┌─ Available data

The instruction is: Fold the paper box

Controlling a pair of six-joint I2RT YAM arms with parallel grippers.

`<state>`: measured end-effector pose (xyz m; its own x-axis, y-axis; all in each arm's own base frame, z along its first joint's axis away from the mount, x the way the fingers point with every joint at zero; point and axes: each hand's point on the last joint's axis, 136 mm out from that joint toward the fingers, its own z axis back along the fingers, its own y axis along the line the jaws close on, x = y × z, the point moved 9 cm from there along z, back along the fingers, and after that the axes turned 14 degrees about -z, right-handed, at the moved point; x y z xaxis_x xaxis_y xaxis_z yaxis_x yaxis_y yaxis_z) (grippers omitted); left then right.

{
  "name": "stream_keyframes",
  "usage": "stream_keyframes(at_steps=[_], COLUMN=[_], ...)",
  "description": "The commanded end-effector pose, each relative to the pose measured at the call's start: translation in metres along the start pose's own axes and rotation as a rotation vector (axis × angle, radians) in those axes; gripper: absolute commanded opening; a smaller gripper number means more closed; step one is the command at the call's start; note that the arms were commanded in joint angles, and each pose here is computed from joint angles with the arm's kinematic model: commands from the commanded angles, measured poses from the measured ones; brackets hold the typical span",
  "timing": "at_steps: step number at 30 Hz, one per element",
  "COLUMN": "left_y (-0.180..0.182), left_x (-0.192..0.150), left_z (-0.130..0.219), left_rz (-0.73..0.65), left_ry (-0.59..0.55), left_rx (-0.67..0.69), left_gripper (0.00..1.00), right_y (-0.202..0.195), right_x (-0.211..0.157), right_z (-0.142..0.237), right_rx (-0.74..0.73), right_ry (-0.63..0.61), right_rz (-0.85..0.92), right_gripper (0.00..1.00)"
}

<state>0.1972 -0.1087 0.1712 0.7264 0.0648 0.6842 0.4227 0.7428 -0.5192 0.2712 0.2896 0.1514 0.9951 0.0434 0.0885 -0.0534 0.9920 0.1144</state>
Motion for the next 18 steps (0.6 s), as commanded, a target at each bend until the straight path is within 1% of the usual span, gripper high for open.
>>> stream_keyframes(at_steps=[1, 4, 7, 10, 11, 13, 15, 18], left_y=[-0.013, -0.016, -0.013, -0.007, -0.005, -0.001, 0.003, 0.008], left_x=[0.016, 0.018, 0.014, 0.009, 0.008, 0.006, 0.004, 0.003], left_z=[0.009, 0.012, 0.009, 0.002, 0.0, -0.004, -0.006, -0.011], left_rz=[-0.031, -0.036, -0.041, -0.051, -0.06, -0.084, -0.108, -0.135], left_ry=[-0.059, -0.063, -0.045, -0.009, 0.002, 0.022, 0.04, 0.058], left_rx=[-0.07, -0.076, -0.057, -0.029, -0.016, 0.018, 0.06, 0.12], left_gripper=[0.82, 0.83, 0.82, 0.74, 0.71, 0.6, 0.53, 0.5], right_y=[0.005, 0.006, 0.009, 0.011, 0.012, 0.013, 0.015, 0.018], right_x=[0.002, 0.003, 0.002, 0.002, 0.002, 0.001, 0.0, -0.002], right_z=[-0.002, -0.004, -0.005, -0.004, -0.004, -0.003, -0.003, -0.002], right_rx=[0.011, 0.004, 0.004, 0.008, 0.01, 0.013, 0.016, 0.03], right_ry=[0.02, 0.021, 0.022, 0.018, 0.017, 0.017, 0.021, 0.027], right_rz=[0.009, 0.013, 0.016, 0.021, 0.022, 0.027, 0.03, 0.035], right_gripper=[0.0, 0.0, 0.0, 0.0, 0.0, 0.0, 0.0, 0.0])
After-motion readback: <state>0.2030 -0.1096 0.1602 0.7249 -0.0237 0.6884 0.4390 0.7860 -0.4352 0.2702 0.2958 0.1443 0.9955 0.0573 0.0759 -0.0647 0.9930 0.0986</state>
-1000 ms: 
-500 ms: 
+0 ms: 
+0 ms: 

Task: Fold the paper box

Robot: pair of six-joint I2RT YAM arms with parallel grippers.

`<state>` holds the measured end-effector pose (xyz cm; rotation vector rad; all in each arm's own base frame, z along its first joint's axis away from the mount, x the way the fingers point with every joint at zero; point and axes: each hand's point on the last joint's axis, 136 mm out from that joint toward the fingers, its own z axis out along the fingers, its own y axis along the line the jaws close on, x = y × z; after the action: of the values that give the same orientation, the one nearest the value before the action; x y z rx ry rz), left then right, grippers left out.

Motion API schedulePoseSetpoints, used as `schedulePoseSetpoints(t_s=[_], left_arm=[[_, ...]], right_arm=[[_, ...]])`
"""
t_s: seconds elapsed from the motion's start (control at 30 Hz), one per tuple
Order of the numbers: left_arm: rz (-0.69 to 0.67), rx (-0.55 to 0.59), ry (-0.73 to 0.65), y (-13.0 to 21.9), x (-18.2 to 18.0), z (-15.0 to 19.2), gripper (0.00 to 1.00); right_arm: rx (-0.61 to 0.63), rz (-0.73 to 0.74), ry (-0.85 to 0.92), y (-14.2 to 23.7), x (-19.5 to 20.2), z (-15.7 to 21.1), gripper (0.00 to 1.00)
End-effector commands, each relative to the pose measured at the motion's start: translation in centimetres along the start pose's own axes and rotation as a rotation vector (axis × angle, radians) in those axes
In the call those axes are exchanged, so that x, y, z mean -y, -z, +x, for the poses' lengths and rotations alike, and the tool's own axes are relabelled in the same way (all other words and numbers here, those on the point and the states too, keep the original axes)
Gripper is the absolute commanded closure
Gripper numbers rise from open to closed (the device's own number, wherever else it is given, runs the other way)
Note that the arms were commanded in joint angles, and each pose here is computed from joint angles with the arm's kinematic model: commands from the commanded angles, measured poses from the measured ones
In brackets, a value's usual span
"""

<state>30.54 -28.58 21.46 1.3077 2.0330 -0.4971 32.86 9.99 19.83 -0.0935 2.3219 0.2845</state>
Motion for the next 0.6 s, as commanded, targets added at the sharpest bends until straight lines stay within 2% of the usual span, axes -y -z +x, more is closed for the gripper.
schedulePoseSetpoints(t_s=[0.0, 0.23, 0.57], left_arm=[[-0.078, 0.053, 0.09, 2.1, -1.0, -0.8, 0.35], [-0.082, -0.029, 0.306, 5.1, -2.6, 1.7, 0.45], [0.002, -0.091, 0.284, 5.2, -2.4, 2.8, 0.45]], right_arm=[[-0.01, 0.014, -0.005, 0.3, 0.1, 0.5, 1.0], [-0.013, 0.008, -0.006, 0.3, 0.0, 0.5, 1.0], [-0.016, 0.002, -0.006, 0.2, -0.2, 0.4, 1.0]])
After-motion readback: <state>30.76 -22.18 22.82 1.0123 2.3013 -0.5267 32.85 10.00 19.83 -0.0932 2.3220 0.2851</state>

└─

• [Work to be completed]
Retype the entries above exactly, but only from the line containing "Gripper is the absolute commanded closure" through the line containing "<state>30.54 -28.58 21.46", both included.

• [Solution for this problem]
Gripper is the absolute commanded closure
Gripper numbers rise from open to closed (the device's own number, wherever else it is given, runs the other way)
Note that the arms were commanded in joint angles, and each pose here is computed from joint angles with the arm's kinematic model: commands from the commanded angles, measured poses from the measured ones
In brackets, a value's usual span
"""

<state>30.54 -28.58 21.46 1.3077 2.0330 -0.4971 32.86 9.99 19.83 -0.0935 2.3219 0.2845</state>

That completes the answer.